[Start of section]

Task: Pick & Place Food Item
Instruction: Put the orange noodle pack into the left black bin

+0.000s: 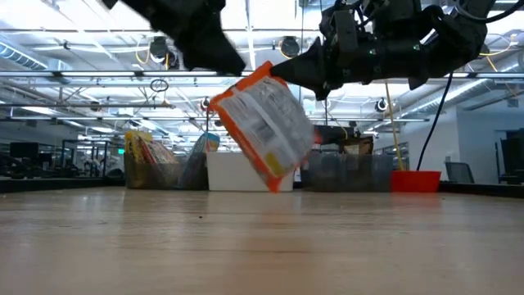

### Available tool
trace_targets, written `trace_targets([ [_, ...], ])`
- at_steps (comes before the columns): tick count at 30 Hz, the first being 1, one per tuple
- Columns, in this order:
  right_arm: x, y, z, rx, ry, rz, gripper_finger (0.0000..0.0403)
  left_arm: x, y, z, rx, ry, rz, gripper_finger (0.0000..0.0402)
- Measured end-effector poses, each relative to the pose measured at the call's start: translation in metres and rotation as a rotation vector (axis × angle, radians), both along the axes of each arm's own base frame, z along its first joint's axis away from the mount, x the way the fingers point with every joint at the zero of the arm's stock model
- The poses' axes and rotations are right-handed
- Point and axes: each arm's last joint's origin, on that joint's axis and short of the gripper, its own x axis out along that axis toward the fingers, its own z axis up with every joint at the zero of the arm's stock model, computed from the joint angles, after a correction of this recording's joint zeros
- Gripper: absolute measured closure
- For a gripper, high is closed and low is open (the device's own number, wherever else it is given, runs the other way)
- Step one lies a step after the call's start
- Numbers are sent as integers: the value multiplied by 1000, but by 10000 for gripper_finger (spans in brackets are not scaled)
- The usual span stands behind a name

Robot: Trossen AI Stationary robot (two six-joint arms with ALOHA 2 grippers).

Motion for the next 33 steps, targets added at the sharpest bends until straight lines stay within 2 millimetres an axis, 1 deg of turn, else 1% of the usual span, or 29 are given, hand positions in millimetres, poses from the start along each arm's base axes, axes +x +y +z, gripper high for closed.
trace_targets([
  [3,0,-1,-1,-2,9,-6,403,8,5,21,-40,-29,-19,238],
  [5,0,-1,-1,-5,9,-8,403,9,8,30,-68,-20,-33,238],
  [7,0,-1,0,-18,-2,-8,403,9,9,35,-85,-13,-34,238],
  [10,0,-1,1,-18,-6,-8,403,9,12,38,-116,-8,-18,238],
  [15,0,-4,2,-18,-17,-18,403,11,12,32,-161,26,12,238],
  [25,0,-4,4,-19,-39,-41,403,27,12,3,-163,123,19,238],
  [30,0,-4,4,-19,-39,-41,403,30,12,-4,-172,149,2,238],
  [33,0,-4,4,-19,-39,-41,403,30,12,-4,-173,149,2,238],
])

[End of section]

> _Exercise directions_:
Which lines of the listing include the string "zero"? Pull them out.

> _Result of this task_:
- Measured end-effector poses, each relative to the pose measured at the call's start: translation in metres and rotation as a rotation vector (axis × angle, radians), both along the axes of each arm's own base frame, z along its first joint's axis away from the mount, x the way the fingers point with every joint at the zero of the arm's stock model
- Point and axes: each arm's last joint's origin, on that joint's axis and short of the gripper, its own x axis out along that axis toward the fingers, its own z axis up with every joint at the zero of the arm's stock model, computed from the joint angles, after a correction of this recording's joint zeros

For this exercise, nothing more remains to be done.